A nitrogen-doped carbon dots based fluorescent nanosensor for sensitive assay of Fe3+ ions in Dioscorea opposita Thunb

Abstract

Trace detection of Fe3+ ions in complex matrices requires the development of highly sensitive sensors. Nitrogen-doped carbon dots (N-CDs) with admirable fluorescence efficiency, high photostability, and good biocompatibility have drawn special interest in fluorescent sensing of metal ions. In this work, a facile and economical microwave-assisted strategy was introduced for rapid synthesis of green fluorescence N-CDs, which were comprehensively characterized to display excitation-dependent fluorescent behavior with a high quantum yield of 18.1%, as well as good water solubility and high selectivity to Fe3+ ions. Then, a N-CDs based fluorescent “on-off” nanosensor was successfully fabricated for sensitive assay of Fe3+ ions.

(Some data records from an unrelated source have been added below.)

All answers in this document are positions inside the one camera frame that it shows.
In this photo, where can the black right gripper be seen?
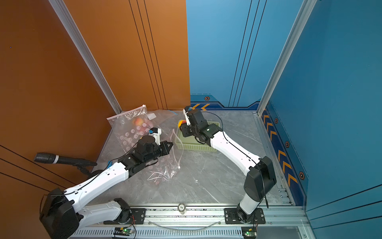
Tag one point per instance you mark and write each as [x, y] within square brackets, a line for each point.
[184, 130]

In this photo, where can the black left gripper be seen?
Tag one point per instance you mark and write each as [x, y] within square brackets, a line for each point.
[164, 147]

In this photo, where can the pink-trimmed bag of bags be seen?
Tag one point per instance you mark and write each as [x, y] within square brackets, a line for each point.
[168, 166]

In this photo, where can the clear zip-top bag pink zipper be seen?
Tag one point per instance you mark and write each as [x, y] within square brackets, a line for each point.
[124, 129]

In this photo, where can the clear zip-top bag blue zipper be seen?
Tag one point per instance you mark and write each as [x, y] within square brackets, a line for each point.
[159, 116]

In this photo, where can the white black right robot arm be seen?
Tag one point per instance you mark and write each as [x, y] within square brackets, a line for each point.
[259, 172]

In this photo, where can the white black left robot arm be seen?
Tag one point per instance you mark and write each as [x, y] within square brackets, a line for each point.
[66, 211]

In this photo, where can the green perforated plastic basket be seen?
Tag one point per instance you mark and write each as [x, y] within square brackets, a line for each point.
[194, 143]

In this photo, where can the blue handheld microphone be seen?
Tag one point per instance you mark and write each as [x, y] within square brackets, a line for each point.
[110, 163]

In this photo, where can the round silver knob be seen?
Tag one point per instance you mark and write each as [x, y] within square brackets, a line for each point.
[181, 208]

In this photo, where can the black microphone on stand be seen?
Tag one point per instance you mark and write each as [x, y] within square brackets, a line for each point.
[80, 164]

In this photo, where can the green circuit board left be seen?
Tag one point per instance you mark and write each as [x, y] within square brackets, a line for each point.
[121, 232]

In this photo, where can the green circuit board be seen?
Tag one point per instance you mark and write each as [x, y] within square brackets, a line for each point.
[249, 233]
[121, 232]

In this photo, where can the green circuit board right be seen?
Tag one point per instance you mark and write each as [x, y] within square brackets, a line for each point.
[249, 233]

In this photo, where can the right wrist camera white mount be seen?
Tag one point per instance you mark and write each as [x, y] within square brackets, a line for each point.
[185, 111]

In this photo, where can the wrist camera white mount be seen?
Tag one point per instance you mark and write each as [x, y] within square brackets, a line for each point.
[155, 132]
[185, 111]

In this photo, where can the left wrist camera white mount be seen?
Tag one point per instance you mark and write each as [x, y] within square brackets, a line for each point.
[155, 132]

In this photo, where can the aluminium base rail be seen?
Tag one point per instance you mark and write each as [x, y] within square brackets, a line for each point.
[210, 221]

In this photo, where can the aluminium corner post left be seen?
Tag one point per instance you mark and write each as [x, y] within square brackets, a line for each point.
[74, 33]

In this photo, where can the aluminium corner post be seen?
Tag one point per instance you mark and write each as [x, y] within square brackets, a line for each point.
[74, 33]
[298, 26]

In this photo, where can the aluminium corner post right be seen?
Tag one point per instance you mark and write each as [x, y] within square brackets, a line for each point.
[298, 26]

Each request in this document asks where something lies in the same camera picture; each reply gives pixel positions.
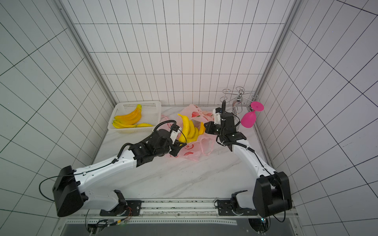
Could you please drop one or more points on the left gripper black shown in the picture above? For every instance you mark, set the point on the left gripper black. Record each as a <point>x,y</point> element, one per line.
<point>176,148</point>

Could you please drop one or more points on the chrome wire glass rack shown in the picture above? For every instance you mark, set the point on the chrome wire glass rack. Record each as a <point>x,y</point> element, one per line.
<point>240,99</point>

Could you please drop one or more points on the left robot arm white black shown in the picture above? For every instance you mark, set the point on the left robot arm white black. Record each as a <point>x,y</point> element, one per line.
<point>83,188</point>

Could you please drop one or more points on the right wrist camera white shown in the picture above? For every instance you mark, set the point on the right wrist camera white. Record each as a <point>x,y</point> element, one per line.
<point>217,115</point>

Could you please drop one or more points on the pink plastic bag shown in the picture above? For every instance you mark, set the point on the pink plastic bag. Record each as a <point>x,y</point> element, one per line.
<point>205,145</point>

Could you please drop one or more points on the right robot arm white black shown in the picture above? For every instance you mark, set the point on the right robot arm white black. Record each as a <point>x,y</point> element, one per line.
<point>271,194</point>

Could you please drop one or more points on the magenta plastic wine glass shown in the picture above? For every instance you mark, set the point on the magenta plastic wine glass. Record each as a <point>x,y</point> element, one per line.
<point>250,117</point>

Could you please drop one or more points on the yellow banana bunch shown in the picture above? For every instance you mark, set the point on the yellow banana bunch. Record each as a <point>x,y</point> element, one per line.
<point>130,120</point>
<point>190,133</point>

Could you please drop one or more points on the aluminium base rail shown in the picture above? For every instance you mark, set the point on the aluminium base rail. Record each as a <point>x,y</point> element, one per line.
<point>212,211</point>

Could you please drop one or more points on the yellow banana bunch in basket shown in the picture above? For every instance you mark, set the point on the yellow banana bunch in basket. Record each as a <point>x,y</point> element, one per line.
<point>130,120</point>

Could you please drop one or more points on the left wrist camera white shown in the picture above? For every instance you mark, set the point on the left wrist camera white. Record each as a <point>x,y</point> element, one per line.
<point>174,131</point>

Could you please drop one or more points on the white plastic basket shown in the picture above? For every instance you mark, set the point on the white plastic basket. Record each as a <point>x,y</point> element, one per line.
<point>151,111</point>

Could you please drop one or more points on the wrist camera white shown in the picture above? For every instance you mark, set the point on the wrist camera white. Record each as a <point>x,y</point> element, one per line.
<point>217,115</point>
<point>174,131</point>

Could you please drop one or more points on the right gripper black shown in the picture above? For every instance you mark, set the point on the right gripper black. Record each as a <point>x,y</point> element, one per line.
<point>224,115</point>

In the presence of Fe3+ ions, fluorescence of N-CDs was remarkably quenched due to the formation of N-CDs/Fe3+ complex through static quenching mechanism. Under the optimized synthetic and sensing conditions, the newly-developed nanosensor was free from other interfering metal ions for selective detection Fe3+ ions ranging from 1.0 to 80.0 μM with a low limit of detection of 1.0 μM, which are comparable with other methods. Practical application in Dioscorea opposita Thunb. samples exhibited fascinating recoveries of 98.5%−109.2% with relative standard deviations lower than 4.7%. The N-CDs based fluorescent nanosensor with simple construction, high selectivity and extremely sensitivity contributed a promising tool for rapid and environmental-friendly assay of Fe3+ions in a large number of actual samples.